Абдулла раздумывал, стоит ли слушать полковника и тянуть с русскими до конца, – ведь яснее ясного, что и Курому, и самому Масуду сейчас не до него, что за два дня Ахмадшах не отобьет голыми руками Тулукан и не возьмет Кабул, что узбеки не качнутся обратно… А вот в худшую сторону жизнь могла повернуть в любой момент, этому простому правилу его научили с детства. Абдуллу беспокоил, очень беспокоил Голубой. Агент охотно закончил бы обычные дела с русскими, с таджиками, с Аптекарем, потом с легким сердцем ткнул бы стальным щупом этого Голубого да и залег бы на дно. Почему, почему Курой настаивал, чтобы к Курдюму он шел под конец? Может, важности ради полковник решил поумничать? Решил в стратега поиграть, в Ахмадшаха Масуда? Не замечалось за ним такого, но рядом с великим становишься либо фанатиком, либо завистником.
Из пивной Абдулла вышел посвежевшим, как свежеет человек, избавившийся от гнетущего сомнения и принявший решение. Он принял решение, что не станет изменять привычке.
Легенда о Голубом
Гонец живьем никогда не видел Голубого, но зато слышал не одну легенду об этом русском, так что вроде как был знаком с ним лично. Тем паче, что лицо этого человека не узнать было невозможно – больно уж необычное было у Голубого лицо.
Голубой, или Сергей Ефимович Голубнов, уже на закате горбачевских времен выполнял важные функции в Душанбе от конторы. Тогдашний президент не исключал и в Азии «бакинских» вариантов, а потому Сергей Ефимович был по тем временам серьезным, информированным мужчиной, как и полагалось действительному тайному «советнику». Но последний генсек ушел, а Голубнов сохранился и при Ельцине – не с руки оказалось убирать столь компетентного и «неполитического» человека из столь горячего места. Более того, потребности Москвы в информации возрастали с резким усилением оппозиции в Азии, и подполковник Голубнов продолжал работать, тихо, но настойчиво налаживая различные неформальные связи.

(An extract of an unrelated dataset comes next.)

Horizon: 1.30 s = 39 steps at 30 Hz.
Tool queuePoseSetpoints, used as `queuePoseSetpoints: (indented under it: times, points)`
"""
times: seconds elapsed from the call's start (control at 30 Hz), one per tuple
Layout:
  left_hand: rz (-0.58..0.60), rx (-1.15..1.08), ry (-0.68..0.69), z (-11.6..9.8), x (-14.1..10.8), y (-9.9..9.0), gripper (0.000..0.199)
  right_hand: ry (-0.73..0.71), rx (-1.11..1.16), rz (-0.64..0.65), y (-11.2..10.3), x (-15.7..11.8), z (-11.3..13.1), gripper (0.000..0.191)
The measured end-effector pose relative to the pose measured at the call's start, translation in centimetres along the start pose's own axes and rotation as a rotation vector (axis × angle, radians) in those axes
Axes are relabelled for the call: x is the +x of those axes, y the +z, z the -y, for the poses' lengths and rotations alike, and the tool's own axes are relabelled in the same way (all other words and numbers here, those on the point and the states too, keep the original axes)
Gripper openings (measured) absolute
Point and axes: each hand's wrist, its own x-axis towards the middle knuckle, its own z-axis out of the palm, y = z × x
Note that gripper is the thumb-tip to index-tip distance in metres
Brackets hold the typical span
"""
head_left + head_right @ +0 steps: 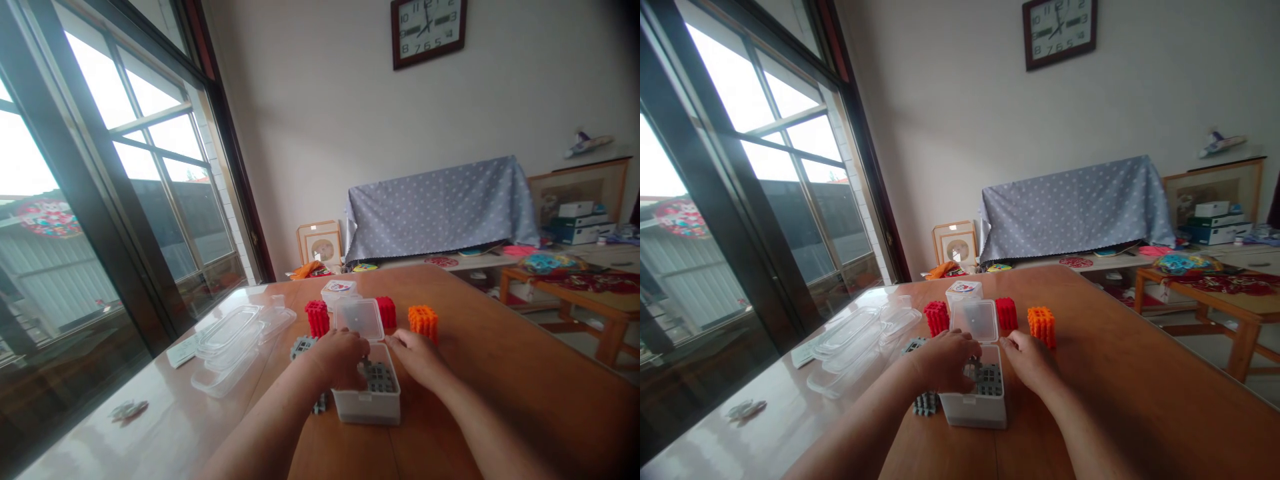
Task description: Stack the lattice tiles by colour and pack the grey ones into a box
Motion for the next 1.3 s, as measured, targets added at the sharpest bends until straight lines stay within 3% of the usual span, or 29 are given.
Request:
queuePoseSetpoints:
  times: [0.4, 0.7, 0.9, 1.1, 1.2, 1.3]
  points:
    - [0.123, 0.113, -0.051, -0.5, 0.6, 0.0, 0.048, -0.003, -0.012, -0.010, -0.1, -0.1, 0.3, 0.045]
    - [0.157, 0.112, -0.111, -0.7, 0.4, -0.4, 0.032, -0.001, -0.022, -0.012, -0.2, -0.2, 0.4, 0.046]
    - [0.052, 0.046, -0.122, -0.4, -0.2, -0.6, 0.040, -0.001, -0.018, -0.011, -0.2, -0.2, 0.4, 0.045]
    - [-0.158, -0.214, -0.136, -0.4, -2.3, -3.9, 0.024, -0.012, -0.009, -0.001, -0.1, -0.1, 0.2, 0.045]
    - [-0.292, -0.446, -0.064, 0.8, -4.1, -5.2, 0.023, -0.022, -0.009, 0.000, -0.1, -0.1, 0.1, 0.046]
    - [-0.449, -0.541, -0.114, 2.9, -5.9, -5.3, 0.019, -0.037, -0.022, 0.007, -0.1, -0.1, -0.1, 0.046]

И все чаще и чаще ему приходилось «решать вопросы» с союзниками и противниками Москве в своем небольшом полутемном жилище.

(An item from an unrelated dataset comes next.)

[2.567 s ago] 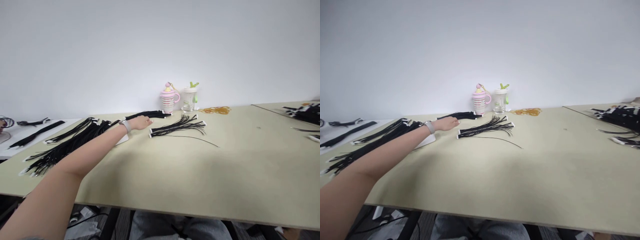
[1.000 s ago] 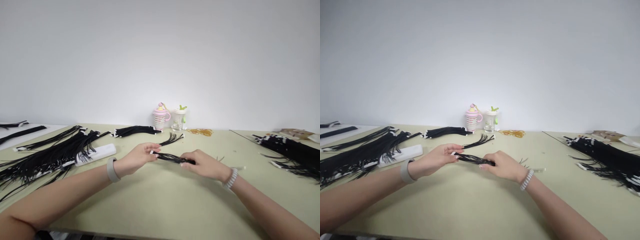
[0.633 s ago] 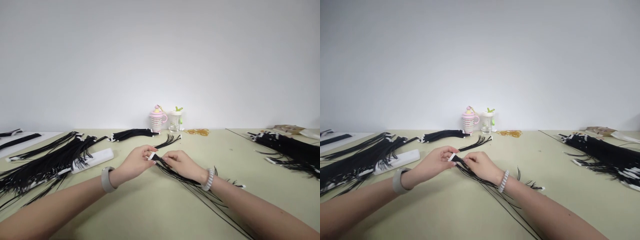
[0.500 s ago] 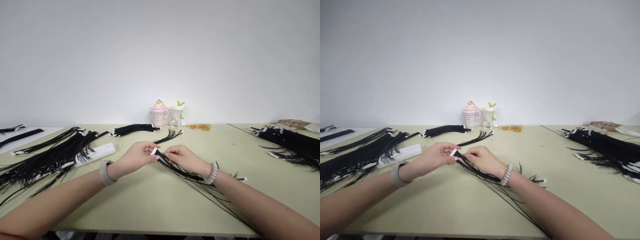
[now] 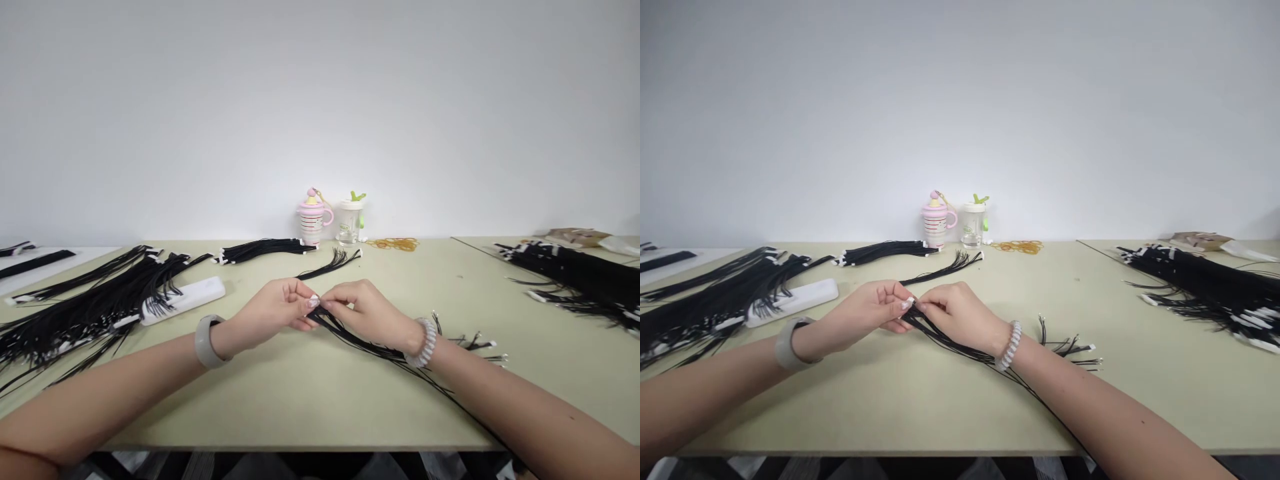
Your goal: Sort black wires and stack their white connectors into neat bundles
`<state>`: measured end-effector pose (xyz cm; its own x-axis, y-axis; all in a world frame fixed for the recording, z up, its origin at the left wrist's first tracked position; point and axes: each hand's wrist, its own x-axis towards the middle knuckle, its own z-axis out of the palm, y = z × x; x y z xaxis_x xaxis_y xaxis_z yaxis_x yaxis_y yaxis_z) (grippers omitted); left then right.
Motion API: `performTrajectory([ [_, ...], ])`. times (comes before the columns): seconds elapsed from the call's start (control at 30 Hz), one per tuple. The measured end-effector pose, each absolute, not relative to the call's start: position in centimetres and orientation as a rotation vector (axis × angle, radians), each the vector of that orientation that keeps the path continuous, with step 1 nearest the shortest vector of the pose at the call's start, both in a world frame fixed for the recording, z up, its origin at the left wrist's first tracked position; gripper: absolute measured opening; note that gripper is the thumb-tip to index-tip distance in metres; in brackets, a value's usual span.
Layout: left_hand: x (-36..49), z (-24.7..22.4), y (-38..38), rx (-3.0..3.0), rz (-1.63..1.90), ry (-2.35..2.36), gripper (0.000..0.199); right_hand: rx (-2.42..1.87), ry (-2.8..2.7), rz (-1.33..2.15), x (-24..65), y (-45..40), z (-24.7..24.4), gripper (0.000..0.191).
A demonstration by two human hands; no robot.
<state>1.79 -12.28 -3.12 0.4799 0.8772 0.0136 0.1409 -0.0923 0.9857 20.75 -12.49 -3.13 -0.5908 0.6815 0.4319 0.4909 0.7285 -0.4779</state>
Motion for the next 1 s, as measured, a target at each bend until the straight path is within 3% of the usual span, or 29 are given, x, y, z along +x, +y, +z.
performTrajectory([
  [0.4,1.75,-3.94,-12.37,1.621,0.832,0.851,0.024,-0.895,-2.41,0.447,21.24,-12.62,-2.71,0.032],
  [0.67,1.86,-3.29,-12.77,1.636,0.838,0.875,0.025,-0.863,-2.32,0.759,21.52,-12.66,-2.58,0.034],
  [0.77,1.92,-3.32,-12.77,1.63,0.832,0.867,0.024,-0.871,-2.35,0.653,21.42,-12.82,-2.55,0.033],
  [1.0,1.97,-3.89,-12.48,1.613,0.792,0.891,0.024,-0.859,-2.47,0.053,20.76,-13.0,-3.3,0.023],
])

Сергей Ефимович не терпел яркого света и даже в дождливые дни берег свой внутренний мир за голубоватыми стеклами очков, за что знакомые прозвали его «голубым агентом». Но после одной истории слово «агент» ушло, а эпитет «голубой» так и сохранился за подполковником, точнее, уже за экс-подполковником, но не в обидном смысле, а в значении чего-то особенного, благородного, присущего не совсем земному – небу, к примеру…

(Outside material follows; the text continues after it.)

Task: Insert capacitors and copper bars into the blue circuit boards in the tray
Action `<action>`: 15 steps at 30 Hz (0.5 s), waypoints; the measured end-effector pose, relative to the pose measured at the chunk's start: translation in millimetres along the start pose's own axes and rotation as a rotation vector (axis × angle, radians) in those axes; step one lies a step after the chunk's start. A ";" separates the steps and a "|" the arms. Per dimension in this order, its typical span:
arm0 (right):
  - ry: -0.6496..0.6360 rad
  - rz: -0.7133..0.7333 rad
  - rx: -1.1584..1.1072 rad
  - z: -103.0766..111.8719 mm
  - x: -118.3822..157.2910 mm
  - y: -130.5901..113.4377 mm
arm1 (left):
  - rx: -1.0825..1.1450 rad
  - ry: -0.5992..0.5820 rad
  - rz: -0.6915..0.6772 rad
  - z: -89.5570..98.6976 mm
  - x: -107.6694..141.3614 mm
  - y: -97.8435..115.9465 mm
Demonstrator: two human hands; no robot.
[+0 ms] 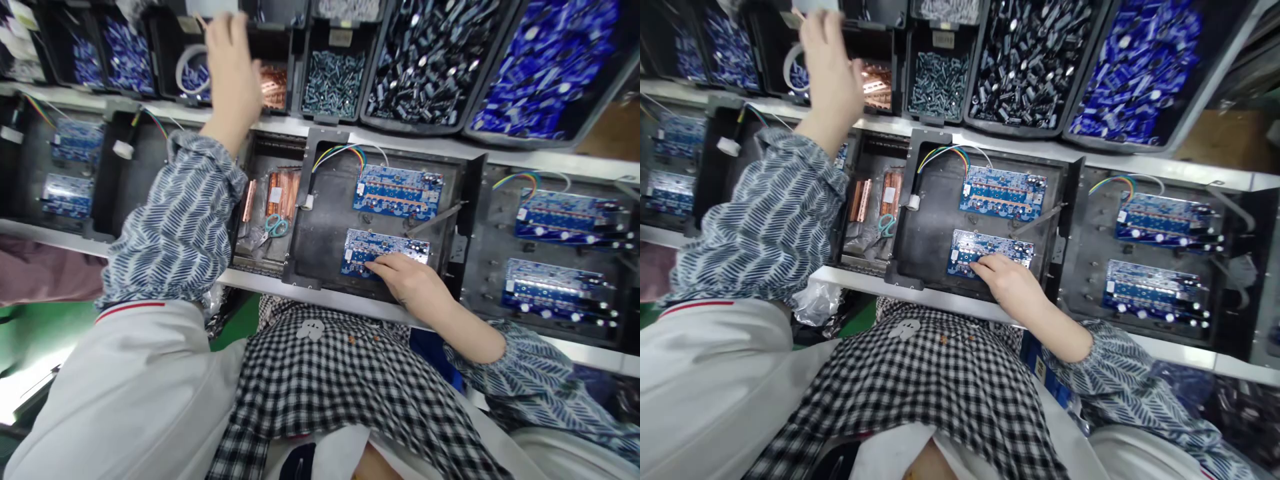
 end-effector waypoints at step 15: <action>0.122 -0.311 -0.030 62.8 -39.8 77.6 | 0.001 -0.451 -0.461 -141.3 -26.0 188.1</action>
Point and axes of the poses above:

А история с подполковником вышла следующая. Сергей Ефимович, не юный, умеренный обычно в желаниях, да и женатый уже накрепко товарищ, вдруг влюбился, будто сошел с ума. И предмет для безумия выбрал подходящий – погубила его певичка. Как именно судьба свела подполковника КГБ и местную звезду эстрады Алису, история скромно умалчивает, но факт заключается в том, что красавица-девочка, дочь уважаемого в столичном городе человека, ослушалась запретов и угроз взбешенного отца и сомкнула обручем тонким руки на шее единственного, любимого, избравшего ее своей звездочкой мужчины. Мужа!